How does the Snowplow batch pipeline scale?


#1

We’ve just been asked an excellent question by one of our users: sharing it here so everyone has access to the answer:

We know that the Snowplow pipeline has some sophisticated scaling-up routines in place (that also scale down, as we discussed before :slight_smile: ), but could you help us out with describing them a bit more detailed? I.e. what are the scaling thresholds, what is the reaction time, what is happening automatically and what needs manual input, etc.

  1. for the collector systems
  2. for the EMR jobs, and how they are linked to sudden spikes in the collector system.

#2

On the batch pipeline, the only component that autoscales is the collector.

Scaling the collector

Originally we set the collector to scale based on CPU utlization e.g. add an instance when CPU utilization hits 60%. However, experience with a viral video publisher, and load testing with our Avalanche framework suggests that this does not scale the collector cluster fast enough in all cases - we need to:

Scale on load balancer response latency e.g.:

  • Add 1 instance when 0.1 < load balancer latency < 0.15
  • Add 2 instance when 0.15 < load balancer latency < 0.6
  • Add 3 instances when 0.6 < load balancer latency

We measure average load balancer latency over a 5 minute period.

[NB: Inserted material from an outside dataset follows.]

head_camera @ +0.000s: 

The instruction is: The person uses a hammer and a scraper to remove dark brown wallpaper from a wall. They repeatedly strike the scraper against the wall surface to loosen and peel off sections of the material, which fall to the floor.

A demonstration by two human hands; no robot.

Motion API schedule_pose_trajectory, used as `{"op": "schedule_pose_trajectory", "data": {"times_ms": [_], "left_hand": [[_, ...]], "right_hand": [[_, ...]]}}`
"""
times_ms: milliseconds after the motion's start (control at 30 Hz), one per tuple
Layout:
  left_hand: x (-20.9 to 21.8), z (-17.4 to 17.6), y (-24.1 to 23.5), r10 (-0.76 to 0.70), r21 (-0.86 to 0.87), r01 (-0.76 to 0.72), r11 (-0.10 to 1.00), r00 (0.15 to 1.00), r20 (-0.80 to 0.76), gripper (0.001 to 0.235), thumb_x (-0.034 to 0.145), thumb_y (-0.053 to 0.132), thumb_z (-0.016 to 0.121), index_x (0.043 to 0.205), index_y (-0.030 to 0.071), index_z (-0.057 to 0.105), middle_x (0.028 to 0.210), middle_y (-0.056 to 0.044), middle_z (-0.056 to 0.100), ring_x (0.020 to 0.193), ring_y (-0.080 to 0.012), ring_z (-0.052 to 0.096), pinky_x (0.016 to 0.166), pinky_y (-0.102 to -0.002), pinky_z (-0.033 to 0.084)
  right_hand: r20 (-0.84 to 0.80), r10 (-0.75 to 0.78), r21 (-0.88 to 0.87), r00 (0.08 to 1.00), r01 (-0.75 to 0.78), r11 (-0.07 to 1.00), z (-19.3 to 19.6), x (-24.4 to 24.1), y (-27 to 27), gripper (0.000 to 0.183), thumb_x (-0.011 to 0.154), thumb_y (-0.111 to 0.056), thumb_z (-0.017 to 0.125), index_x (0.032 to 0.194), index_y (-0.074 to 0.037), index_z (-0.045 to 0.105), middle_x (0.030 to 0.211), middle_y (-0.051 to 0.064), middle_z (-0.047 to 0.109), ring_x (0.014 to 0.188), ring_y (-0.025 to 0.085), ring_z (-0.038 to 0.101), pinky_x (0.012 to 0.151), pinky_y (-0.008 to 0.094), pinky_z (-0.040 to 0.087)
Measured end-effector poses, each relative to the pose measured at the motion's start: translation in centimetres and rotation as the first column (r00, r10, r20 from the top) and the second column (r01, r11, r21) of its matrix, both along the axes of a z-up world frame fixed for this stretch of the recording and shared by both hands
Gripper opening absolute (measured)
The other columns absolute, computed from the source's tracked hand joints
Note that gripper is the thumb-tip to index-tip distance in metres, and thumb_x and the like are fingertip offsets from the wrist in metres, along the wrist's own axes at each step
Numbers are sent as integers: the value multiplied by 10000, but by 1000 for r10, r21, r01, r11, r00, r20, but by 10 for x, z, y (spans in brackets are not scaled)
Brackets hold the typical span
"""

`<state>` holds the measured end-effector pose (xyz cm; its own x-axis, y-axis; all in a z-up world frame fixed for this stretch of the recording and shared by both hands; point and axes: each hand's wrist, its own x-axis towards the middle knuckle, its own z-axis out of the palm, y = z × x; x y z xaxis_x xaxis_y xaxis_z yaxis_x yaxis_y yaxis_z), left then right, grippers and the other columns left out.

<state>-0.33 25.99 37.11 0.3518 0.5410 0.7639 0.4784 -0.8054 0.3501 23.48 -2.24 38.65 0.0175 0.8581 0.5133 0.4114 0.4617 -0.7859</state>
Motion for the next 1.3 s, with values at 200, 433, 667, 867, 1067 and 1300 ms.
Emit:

We still scale based on CPU utilization as follows:

  • Add 1 instance when 40% < CPU utilization < 65%
  • Add 2 instances when 65% < CPU utilization < 85%
  • Add 3 instances when 85% < CPU utilization

We scale the collector cluster down if CPU utilization drops below 20%. We use lifecycle hooks to ensure that when an instance is removed from an autoscaling group because of a scale down, it stays alive for another 2 hours during which it can flush any remaining logs on it before the instance is terminated, preventing data loss.

Scaling EMR

EMR does not scale automatically. Currently we’ll get an alarm if an EMR job takes longer than usual because there’s been a traffic spike. At that stage we can manually bump up the cluster size .

A significant advantage of the Real Time pipeline over the Batch pipeline is that the full pipeline (including enrichment) autoscales.

Scaling Redshift

Again - this is not automatic. We recommend adding additional Redshift nodes when your disk utilization hits 75%.